## Assignment
After finding the line containing "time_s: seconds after" below, please output that line and each following one through the line containing "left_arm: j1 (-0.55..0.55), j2", exactly as written.

Segment Open

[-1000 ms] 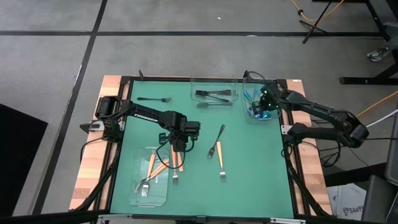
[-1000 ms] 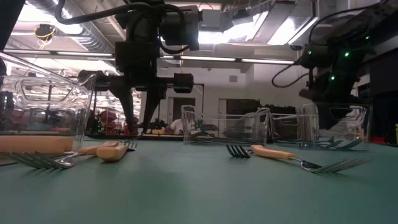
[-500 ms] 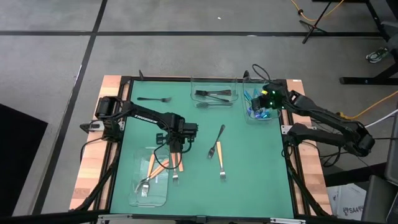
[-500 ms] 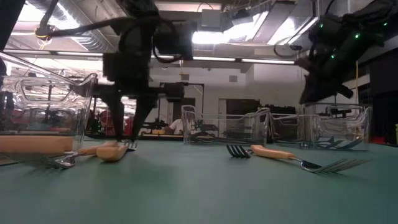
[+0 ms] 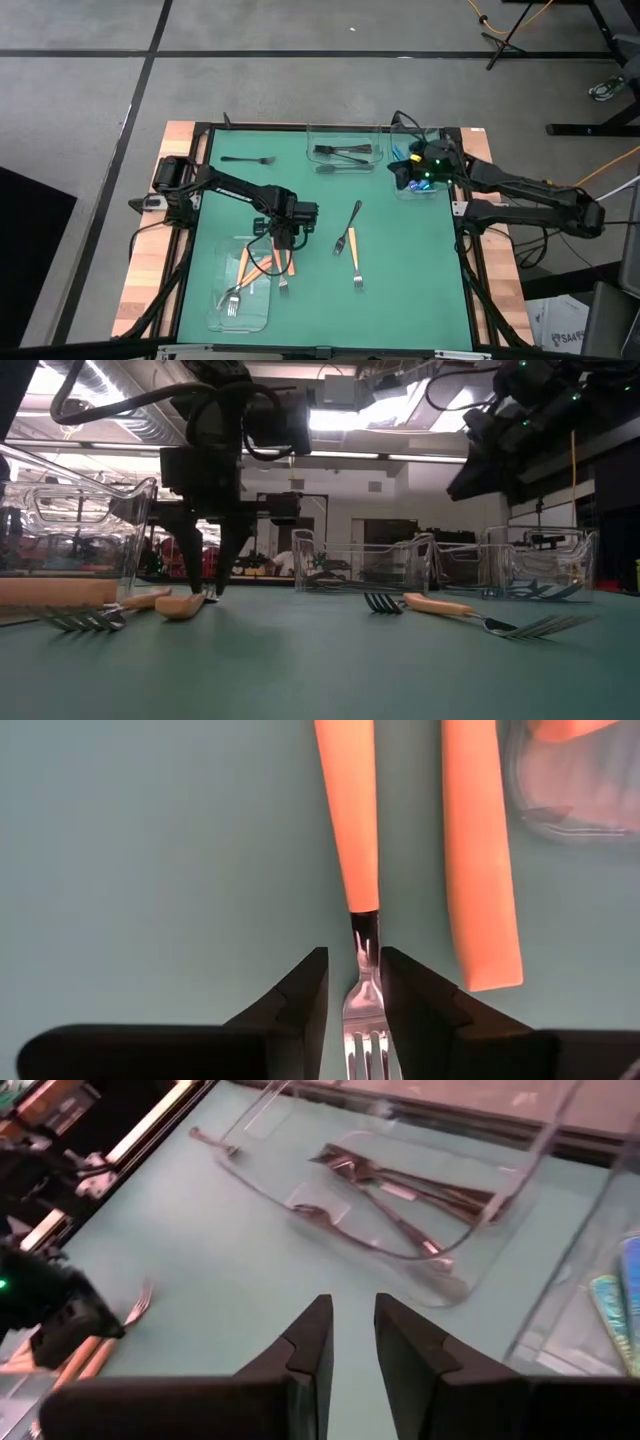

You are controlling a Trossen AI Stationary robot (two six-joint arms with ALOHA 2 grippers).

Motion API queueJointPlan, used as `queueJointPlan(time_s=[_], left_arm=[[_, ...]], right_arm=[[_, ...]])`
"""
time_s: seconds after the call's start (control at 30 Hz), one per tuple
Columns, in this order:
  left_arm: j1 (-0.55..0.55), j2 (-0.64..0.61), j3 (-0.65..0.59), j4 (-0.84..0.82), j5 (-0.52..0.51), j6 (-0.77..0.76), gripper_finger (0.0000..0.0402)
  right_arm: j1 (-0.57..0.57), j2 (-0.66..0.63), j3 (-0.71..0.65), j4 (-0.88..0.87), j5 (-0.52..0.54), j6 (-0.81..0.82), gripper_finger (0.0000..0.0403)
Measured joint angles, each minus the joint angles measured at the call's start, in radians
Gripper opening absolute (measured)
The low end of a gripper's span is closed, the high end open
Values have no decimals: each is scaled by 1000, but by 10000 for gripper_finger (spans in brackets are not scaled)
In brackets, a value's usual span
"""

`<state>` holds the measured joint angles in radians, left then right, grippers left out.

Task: Sort silverware by color (type)
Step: Put the orange fork into the bottom transparent bin

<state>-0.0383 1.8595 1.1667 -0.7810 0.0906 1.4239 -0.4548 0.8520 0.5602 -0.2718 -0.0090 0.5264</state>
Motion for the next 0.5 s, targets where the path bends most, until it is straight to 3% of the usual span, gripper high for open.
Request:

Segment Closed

## Output below
time_s: seconds after the call's start (control at 30 Hz), one per tuple
Columns, in this order:
  left_arm: j1 (-0.55..0.55), j2 (-0.64..0.61), j3 (-0.65..0.59), j4 (-0.84..0.82), j5 (-0.52..0.51), j6 (-0.77..0.76), gripper_finger (0.0000..0.0402)

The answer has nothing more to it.